In this study, we evaluated the ability of a multi-modal bio-signal system to predict current and developing superficial incisional infection in a porcine model infected with Methicillin Susceptible Staphylococcus Aureus (MSSA) using a bagged, stacked, and balanced ensemble logistic regression machine learning model.

Results

Results demonstrated that the expression levels of individual biomarkers (i.e., peri-wound tissue oxygen saturation, temperature, and bioimpedance) differed between non-infected and infected wounds across the study period, with cross-correlation analysis indicating that a change in bio-signal expression occurred 24 to 31 hours before this change was reflected by clinical wound scoring methods employed by trained veterinarians.
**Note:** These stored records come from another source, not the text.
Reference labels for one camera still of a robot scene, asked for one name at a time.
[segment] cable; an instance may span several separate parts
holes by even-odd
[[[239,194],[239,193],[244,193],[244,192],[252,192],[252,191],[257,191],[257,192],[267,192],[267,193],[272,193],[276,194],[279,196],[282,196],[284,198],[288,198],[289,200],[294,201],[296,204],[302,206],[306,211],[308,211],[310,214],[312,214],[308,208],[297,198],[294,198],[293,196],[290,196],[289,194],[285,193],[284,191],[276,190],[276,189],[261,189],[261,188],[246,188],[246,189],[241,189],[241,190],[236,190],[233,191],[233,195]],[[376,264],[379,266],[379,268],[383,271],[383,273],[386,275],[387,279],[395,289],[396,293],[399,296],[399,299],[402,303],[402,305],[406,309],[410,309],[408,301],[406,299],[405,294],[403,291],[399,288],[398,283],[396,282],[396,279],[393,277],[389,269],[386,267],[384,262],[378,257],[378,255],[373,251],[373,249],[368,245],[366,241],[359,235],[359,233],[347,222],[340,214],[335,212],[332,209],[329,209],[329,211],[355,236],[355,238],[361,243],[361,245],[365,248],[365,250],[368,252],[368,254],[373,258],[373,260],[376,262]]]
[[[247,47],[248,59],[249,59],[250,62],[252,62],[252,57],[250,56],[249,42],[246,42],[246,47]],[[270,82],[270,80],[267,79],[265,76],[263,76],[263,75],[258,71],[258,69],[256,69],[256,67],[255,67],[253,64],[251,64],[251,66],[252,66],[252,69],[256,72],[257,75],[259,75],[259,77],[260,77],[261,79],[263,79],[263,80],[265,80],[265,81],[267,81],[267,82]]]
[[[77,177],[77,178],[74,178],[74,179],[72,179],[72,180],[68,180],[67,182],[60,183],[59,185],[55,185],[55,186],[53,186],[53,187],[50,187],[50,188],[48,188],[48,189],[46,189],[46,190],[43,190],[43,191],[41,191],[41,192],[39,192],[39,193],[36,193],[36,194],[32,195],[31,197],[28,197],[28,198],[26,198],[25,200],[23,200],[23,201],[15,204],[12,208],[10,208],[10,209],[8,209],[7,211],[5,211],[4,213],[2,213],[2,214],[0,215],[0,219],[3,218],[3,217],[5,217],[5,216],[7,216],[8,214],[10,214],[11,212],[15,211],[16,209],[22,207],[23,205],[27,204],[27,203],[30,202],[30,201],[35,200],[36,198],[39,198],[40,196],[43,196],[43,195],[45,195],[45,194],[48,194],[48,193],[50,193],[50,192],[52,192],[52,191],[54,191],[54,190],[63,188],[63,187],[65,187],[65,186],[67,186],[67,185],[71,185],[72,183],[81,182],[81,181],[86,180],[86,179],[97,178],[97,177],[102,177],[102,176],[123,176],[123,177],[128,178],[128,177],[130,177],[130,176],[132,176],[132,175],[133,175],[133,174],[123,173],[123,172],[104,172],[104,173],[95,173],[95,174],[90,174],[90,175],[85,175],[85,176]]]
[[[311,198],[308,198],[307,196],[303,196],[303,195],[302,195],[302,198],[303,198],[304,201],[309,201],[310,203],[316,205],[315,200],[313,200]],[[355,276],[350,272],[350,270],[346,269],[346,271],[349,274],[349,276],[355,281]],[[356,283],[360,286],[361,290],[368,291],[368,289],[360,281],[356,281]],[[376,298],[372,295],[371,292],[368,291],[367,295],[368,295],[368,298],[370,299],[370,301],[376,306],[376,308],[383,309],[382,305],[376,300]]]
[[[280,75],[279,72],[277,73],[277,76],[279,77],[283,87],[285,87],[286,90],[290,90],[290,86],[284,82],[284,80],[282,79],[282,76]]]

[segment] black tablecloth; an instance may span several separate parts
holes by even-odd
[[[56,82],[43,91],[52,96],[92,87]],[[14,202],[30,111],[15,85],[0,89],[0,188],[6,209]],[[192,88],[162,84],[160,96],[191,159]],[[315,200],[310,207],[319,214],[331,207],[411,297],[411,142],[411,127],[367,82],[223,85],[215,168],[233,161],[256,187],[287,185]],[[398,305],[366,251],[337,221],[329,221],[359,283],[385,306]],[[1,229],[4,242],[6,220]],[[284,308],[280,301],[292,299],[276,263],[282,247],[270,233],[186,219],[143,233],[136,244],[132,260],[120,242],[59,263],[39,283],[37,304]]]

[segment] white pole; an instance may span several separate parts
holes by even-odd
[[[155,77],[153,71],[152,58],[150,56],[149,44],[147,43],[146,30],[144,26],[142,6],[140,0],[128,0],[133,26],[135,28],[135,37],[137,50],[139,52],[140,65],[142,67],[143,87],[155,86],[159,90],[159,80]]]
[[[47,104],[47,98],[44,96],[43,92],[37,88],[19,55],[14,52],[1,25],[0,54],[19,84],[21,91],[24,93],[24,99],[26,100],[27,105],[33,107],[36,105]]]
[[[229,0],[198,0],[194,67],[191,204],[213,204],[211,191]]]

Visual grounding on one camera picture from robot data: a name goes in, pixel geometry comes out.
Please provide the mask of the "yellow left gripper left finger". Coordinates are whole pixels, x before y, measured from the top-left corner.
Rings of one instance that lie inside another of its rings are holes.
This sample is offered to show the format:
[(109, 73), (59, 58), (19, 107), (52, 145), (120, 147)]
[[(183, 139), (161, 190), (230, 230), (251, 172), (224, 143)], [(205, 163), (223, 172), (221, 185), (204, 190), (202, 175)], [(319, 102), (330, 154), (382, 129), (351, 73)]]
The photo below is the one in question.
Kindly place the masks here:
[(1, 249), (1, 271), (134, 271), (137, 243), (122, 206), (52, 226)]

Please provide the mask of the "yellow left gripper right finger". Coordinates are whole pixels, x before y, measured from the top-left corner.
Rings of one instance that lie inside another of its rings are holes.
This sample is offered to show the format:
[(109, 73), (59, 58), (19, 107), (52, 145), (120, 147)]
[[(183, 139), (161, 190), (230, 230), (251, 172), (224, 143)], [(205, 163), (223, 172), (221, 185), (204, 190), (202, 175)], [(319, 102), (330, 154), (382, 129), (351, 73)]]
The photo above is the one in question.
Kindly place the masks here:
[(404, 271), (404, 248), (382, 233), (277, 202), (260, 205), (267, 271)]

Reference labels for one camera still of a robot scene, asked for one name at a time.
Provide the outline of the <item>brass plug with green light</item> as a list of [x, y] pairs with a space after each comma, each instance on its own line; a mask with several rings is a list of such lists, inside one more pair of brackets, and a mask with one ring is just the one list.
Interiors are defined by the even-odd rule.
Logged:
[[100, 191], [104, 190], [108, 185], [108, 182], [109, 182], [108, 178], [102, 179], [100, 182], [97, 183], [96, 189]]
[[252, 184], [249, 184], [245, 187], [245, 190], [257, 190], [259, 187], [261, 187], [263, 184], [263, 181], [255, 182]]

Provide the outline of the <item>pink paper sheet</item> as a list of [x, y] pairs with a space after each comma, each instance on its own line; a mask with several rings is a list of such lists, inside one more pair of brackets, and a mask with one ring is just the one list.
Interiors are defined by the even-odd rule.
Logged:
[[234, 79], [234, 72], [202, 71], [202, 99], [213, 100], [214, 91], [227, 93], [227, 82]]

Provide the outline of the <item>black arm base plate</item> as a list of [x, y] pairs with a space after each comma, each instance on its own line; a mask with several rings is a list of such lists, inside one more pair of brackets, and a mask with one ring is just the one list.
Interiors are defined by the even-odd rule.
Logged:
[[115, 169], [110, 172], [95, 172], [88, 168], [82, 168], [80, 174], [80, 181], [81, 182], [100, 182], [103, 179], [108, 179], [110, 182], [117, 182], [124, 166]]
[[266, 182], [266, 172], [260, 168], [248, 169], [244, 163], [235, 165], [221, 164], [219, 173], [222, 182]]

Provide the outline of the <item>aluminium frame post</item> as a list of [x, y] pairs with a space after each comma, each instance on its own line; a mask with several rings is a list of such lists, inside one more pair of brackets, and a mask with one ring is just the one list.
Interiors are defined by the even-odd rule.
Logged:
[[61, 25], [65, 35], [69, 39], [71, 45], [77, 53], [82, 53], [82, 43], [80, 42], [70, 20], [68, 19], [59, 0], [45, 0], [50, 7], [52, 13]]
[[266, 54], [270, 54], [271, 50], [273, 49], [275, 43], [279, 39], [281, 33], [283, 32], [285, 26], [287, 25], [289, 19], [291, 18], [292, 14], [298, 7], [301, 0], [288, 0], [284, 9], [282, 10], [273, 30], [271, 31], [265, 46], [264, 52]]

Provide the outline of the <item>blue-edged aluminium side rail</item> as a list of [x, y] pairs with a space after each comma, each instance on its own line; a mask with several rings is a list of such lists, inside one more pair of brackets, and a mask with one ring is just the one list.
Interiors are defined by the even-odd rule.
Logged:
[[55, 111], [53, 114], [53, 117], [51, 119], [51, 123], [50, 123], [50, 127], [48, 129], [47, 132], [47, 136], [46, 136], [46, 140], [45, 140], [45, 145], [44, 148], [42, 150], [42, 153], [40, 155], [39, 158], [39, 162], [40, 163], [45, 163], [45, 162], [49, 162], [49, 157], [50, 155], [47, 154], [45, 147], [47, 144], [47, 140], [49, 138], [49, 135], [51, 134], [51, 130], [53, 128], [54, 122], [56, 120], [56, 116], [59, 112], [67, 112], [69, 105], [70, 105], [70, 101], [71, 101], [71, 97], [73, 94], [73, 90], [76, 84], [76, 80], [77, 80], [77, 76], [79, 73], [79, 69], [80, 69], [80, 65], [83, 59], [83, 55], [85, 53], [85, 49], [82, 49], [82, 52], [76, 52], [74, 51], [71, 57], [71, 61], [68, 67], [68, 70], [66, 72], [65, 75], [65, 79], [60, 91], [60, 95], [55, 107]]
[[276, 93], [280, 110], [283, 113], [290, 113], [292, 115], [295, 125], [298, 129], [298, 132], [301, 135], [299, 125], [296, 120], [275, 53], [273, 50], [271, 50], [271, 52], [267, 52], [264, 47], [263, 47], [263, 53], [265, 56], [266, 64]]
Moreover, the multi-modal ensemble model indicated acceptable discriminability to detect the presence of a current superficial incisional SSI (AUC = 0.77), to predict an SSI 24 hours in advance of veterinarian-based SSI diagnosis (AUC = 0.80), and to predict an SSI 48 hours in advance of veterinarian-based SSI diagnosis (AUC = 0.74).

Discussion

In sum, the results of the current study indicate that non-invasive multi-modal sensor and signal analysis systems have the potential to detect and predict superficial incisional SSIs in porcine subjects under experimental conditions.